# [TRY IT]
Throughout the listing that follows, find each line with the word "cardboard" and copy it.
□ □ □
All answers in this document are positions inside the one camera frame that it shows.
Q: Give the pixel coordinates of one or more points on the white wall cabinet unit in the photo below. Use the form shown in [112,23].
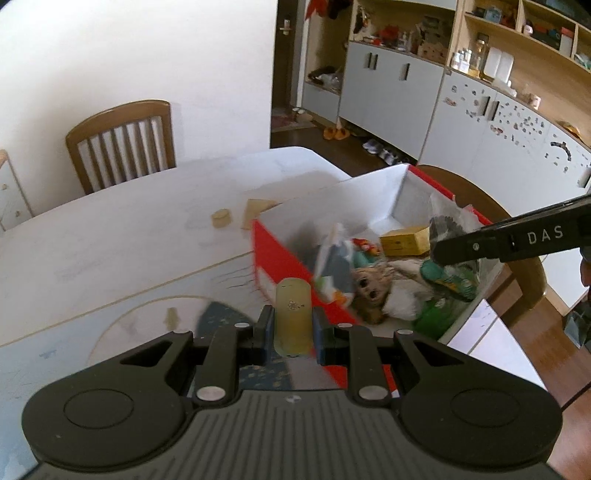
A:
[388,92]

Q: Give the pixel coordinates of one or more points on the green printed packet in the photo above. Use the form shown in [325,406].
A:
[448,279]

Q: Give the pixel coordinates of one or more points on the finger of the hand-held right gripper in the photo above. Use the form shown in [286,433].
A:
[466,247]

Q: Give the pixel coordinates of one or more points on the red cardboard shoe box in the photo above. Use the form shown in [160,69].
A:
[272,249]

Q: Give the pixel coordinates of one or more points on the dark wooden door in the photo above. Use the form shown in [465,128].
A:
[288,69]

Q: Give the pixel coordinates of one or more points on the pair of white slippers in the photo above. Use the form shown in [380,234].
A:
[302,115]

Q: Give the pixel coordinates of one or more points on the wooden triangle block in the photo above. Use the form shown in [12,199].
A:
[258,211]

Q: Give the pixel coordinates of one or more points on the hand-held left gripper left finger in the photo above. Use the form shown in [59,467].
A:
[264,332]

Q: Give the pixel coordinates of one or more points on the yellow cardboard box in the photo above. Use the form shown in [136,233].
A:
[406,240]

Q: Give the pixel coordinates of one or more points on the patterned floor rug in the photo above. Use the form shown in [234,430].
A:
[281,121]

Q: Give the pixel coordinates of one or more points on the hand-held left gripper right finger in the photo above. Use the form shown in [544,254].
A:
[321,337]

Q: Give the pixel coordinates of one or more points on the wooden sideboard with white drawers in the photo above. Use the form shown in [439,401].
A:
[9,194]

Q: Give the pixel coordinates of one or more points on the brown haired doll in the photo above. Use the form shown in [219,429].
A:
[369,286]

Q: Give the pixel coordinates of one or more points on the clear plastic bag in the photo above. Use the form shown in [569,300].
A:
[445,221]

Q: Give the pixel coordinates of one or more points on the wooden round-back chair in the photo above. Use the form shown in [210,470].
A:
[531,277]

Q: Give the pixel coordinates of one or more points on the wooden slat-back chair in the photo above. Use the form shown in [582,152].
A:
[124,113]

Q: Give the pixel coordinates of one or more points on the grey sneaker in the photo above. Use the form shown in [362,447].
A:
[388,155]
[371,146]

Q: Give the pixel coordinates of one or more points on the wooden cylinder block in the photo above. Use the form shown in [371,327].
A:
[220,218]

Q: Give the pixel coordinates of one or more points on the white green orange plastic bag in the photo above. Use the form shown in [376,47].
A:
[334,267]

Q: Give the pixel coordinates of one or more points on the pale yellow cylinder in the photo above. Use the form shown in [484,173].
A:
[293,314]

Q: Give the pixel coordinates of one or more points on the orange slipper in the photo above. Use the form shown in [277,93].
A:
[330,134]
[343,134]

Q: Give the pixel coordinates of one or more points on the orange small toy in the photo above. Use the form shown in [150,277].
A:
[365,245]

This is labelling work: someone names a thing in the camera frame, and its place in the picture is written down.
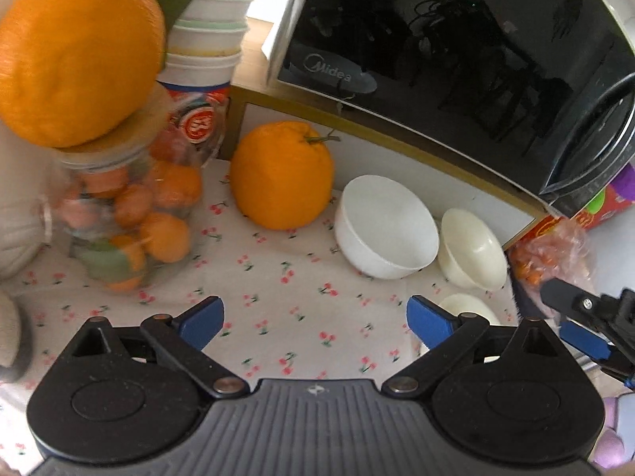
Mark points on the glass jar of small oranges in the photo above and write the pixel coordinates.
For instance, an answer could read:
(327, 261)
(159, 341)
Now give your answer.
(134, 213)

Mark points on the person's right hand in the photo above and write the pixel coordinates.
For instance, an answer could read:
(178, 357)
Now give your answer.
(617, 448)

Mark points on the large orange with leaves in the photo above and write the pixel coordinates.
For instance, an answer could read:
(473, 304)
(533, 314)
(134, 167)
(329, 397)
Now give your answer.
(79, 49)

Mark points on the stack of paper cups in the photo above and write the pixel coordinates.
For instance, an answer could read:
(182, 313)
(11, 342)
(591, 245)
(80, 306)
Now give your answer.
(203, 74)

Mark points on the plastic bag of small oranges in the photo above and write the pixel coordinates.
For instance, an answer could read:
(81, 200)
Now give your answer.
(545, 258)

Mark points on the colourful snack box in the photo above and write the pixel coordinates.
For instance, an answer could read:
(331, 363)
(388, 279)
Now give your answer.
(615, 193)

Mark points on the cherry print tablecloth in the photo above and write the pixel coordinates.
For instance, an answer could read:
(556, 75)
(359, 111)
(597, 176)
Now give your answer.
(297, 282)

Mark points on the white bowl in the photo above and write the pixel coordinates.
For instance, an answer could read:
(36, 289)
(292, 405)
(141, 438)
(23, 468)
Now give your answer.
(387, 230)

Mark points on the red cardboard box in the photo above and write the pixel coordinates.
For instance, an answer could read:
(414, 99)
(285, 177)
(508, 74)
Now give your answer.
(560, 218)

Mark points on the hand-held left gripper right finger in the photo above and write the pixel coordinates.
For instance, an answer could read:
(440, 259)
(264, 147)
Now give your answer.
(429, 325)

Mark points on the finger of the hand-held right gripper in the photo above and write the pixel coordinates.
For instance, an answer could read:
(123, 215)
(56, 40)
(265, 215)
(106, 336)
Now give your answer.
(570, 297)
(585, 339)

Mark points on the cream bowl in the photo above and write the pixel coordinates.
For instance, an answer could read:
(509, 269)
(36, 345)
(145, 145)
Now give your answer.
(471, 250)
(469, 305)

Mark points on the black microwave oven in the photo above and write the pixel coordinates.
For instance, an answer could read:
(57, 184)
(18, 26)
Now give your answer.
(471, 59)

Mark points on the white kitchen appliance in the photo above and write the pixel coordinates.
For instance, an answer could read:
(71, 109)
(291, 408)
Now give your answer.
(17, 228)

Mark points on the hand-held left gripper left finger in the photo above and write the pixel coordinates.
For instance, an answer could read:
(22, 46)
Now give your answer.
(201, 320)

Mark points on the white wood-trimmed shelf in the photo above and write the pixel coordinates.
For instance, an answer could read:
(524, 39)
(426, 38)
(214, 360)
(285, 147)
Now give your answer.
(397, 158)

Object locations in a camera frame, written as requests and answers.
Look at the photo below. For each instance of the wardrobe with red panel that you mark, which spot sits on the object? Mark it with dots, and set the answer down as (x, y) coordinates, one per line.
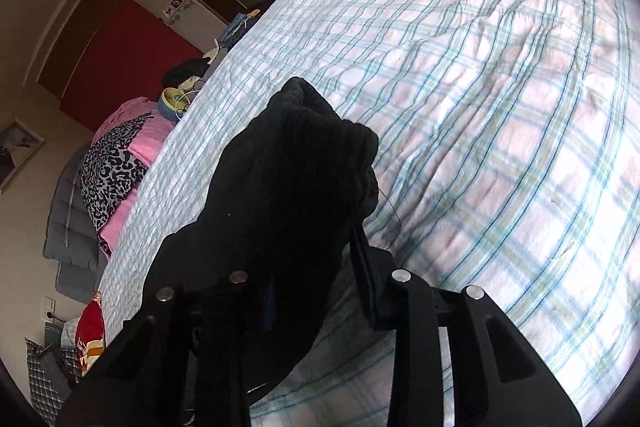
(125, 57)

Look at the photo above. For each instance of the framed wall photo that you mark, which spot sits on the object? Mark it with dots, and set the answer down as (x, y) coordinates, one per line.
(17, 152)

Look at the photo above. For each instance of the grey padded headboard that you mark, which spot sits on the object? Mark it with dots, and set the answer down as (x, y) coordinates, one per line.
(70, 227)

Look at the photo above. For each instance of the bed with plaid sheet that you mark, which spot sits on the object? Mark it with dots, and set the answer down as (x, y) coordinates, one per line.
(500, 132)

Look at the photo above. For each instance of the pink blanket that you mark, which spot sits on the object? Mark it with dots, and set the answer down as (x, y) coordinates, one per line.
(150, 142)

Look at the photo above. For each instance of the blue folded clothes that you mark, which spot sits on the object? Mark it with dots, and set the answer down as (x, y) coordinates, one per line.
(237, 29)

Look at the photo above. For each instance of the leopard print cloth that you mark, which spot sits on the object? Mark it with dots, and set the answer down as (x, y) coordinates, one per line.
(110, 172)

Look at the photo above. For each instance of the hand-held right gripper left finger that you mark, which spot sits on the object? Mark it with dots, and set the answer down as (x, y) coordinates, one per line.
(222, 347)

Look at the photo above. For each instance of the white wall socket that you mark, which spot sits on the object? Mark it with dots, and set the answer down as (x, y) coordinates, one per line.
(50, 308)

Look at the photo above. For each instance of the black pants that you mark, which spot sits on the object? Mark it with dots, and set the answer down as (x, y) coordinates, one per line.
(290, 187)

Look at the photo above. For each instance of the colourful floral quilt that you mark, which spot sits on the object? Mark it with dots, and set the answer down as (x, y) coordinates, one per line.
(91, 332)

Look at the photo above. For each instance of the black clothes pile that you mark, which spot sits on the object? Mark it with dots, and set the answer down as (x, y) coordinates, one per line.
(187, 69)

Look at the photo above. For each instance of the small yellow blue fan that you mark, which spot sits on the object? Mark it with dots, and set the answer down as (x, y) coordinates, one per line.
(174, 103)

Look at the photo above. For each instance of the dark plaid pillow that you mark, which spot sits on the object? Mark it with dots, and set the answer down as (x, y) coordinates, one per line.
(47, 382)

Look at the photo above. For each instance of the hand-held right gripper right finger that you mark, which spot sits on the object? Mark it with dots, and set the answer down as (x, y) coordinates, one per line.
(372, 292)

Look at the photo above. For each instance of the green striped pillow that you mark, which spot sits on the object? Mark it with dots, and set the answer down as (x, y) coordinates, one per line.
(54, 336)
□ □ □
# [ANSWER TO THE EXERCISE]
Q: Give the pixel coordinates of one or more points on the red cardboard shoe box in the photo above. Use the form shown in [160,69].
Q: Give the pixel coordinates of one or more points on the yellow cardboard box in the photo above. Use the form shown in [136,233].
Mark points on the red cardboard box in the photo above and write the pixel coordinates.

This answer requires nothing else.